The “not discovered here” approach to discovery

September 29, 2007

Five steps to making discoveries and inventions:

  1. Define: define the problem you want to solve and define a goal that you want to attain that would solve the problem. At this point you know “what” you would like to see attained, but don’t know “how” to attain it.
  2. Abstract: The problem and goal that you identified will be expressed in terms specific to the area that you are working in. Your next step is to raise it up, abstract it, so that it is expressed in terms independent of your particular area of endeavor. Get the fundamental concepts identified.
  3. Already Discovered: This may be the most important step: assume that someone has already solved the problem (made the discovery) [1], although it may be in a different area of endeavor.
  4. Search: search the internet and read voraciously, looking for people working on analogous problems. You will likely need to abstract their work, and then compare their abstract problem statement with your abstract problem statement to determine if they are the same.
  5. Apply: once you’ve found someone who has already discovered what you want to do, apply their ideas and techniques to solving your problem

So, the problem of making a discovery comes down to these factors:

  • How good are you at searching?
  • How widely read are you? Do you have varied interests?
  • How good are you at recognizing that your problem is (abstractly) the same as someone else’s problem?

With this approach you acknowledge that, with near certitude, someone else has already solved the problem (made the discovery). The only “discovery” you have to make is to find their discovery, recognize that it’s essentially the same thing that you’re working on, and then apply their ideas and techniques to your particular situation.

This is the “not discovered here” approach to discovery.

[1] “Most claims of originality are testimony to ignorance and most claims of magic are testimony to arrogance.” [James March, Stanford University]

Scientific theories are like maps – there are course-grain maps (and theories) and fine-grain maps (and theories)

September 3, 2007

Scientific theories are like maps.

“Maps are approximate pictures of an underlying reality; a map of Oskaloosa, Iowa is only an approximate representation of the real Oskaloosa.  The only perfect map of Oskaloosa is Oskaloosa itself, which is too big to fit into the glove compartment of your car and thus not very useful.  Just as map makers idealize and leave out certain features of the terrain, scientists simplify and idealize their theories.  What is included or left out will depend on the purpose of the map or theory.  If you are driving across the country, you might just need a course-grained map that shows the major highways.  If, on the other hand, you were going to visit your great-aunt on Ford Avenue in Oskaloosa, you would need a fine-grained map that shows the street grid of Oskaloosa, but not all the highways in the country.”

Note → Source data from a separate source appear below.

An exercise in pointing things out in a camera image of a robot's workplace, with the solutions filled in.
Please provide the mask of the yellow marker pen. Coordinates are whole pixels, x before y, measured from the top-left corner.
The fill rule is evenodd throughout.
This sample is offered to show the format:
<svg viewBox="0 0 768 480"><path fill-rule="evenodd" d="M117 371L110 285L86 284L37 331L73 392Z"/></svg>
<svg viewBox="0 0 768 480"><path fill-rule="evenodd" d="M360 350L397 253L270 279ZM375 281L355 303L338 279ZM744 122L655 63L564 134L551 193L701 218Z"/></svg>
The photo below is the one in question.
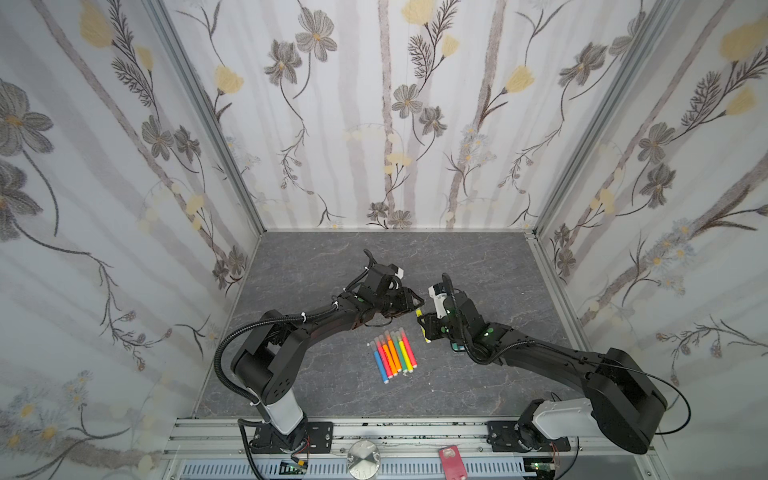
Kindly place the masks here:
<svg viewBox="0 0 768 480"><path fill-rule="evenodd" d="M430 343L431 339L428 336L428 325L429 325L429 319L427 318L427 315L422 312L421 309L416 310L416 319L417 323L419 324L422 336L426 343Z"/></svg>

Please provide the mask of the pink marker pen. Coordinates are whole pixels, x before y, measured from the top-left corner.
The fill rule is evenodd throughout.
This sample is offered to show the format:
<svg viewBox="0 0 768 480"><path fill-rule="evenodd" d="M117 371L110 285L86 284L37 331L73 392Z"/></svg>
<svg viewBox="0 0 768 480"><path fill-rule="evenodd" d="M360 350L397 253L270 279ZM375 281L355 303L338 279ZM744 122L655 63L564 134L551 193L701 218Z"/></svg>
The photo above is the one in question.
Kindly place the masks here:
<svg viewBox="0 0 768 480"><path fill-rule="evenodd" d="M403 344L403 348L405 349L406 355L407 355L407 363L409 365L408 369L410 371L415 370L418 367L418 363L415 359L415 356L413 354L413 350L411 348L410 342L408 340L408 337L406 335L406 332L403 328L399 329L399 335L401 338L401 343Z"/></svg>

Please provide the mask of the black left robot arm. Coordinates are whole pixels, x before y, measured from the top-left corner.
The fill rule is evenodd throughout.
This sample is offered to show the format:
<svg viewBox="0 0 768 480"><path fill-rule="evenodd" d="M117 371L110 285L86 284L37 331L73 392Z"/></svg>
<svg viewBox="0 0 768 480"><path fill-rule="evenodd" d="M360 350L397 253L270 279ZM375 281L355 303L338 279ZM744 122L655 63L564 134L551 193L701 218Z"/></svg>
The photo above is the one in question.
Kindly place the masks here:
<svg viewBox="0 0 768 480"><path fill-rule="evenodd" d="M424 305L403 285L394 264L371 263L327 306L282 314L266 312L221 341L214 358L222 385L254 404L282 436L305 430L306 414L293 388L310 347L366 325L377 315L395 319Z"/></svg>

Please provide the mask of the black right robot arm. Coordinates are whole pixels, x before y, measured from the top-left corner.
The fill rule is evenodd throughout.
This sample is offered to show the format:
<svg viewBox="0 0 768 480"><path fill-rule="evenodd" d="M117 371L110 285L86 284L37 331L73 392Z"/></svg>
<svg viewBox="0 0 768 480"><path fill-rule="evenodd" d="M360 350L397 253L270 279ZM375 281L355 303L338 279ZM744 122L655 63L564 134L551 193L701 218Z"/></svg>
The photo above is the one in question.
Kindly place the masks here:
<svg viewBox="0 0 768 480"><path fill-rule="evenodd" d="M532 400L518 417L512 445L527 452L566 437L603 437L632 454L648 452L667 401L632 357L575 350L488 323L465 294L435 294L419 312L426 339L447 339L478 365L519 368L580 393L569 401Z"/></svg>

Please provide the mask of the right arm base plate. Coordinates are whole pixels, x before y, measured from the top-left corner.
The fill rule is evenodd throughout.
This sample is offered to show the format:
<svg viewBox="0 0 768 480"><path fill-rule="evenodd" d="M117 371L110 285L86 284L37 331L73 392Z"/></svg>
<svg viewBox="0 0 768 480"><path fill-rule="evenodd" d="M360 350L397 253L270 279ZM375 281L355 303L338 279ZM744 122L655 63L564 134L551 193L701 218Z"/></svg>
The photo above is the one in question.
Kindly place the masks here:
<svg viewBox="0 0 768 480"><path fill-rule="evenodd" d="M486 441L495 453L554 453L572 450L566 437L548 439L528 423L495 420L488 421L486 426Z"/></svg>

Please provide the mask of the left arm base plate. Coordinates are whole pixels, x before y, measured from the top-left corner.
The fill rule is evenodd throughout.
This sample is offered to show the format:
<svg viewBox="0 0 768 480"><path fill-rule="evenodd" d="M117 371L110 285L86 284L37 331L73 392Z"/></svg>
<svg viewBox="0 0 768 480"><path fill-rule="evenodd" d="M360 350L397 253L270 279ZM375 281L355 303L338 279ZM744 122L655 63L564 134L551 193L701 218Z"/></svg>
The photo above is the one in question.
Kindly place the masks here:
<svg viewBox="0 0 768 480"><path fill-rule="evenodd" d="M290 434L283 434L268 423L257 423L247 435L248 446L254 454L303 452L328 454L333 442L332 422L302 422Z"/></svg>

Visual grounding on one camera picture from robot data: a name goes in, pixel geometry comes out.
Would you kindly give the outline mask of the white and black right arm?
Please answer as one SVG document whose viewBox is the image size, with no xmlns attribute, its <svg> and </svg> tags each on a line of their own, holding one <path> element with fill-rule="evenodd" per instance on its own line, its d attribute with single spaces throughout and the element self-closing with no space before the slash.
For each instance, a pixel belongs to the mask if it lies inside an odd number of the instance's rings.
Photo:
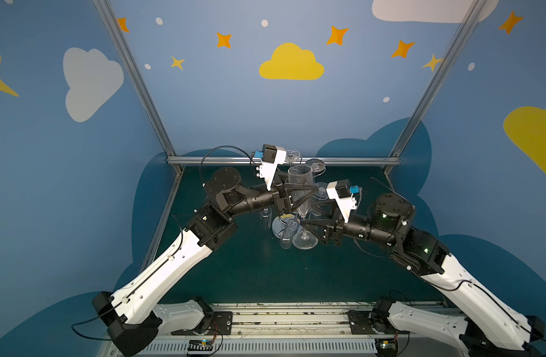
<svg viewBox="0 0 546 357">
<path fill-rule="evenodd" d="M 329 220 L 303 220 L 301 226 L 319 241 L 360 239 L 389 250 L 390 258 L 438 290 L 461 311 L 441 315 L 383 298 L 372 309 L 383 330 L 426 336 L 458 348 L 465 356 L 540 356 L 534 342 L 543 340 L 545 323 L 523 315 L 496 297 L 458 261 L 438 238 L 412 227 L 415 207 L 395 192 L 383 193 L 370 216 L 355 214 L 353 197 L 329 200 Z"/>
</svg>

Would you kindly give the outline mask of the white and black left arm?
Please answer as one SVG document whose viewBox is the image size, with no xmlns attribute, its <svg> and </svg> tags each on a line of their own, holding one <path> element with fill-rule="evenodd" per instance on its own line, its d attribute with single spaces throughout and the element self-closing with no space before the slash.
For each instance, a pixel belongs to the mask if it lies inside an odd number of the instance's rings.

“The course- and fine-grained maps (and theories) must agree with each other and the observations of the underlying reality.  If a highway map places a river in a particular location, the river must be in the same location on the local map, and must agree with observations of where the river actually is.  One cannot just move roads and rivers around for the purpose of making the maps easier to draw.”

“Science requires different levels of abstraction for different phenomena.  Scientific theories can be big picture and course-grained like a highway map, or fine-grained like a local street map. Both are equally valid; they just need to agree with each other and conform to reality.”

The Origin of Wealth by Eric D. Beinhocker

Knowledge for its Own Sake

July 14, 2007

“No more impressive warning can be given to those who would confine knowledge and research to what is apparently useful, than the reflection that conic sections were studied for eighteen hundred years merely as an abstract science, without a thought of any utility other than to satisfy the craving for knowledge on the part of mathematicians, and that then at the end of this long period of abstract study, they were found to be the necessary key with which to attain the knowledge of one of the most important laws of nature: the law of planetary motion.”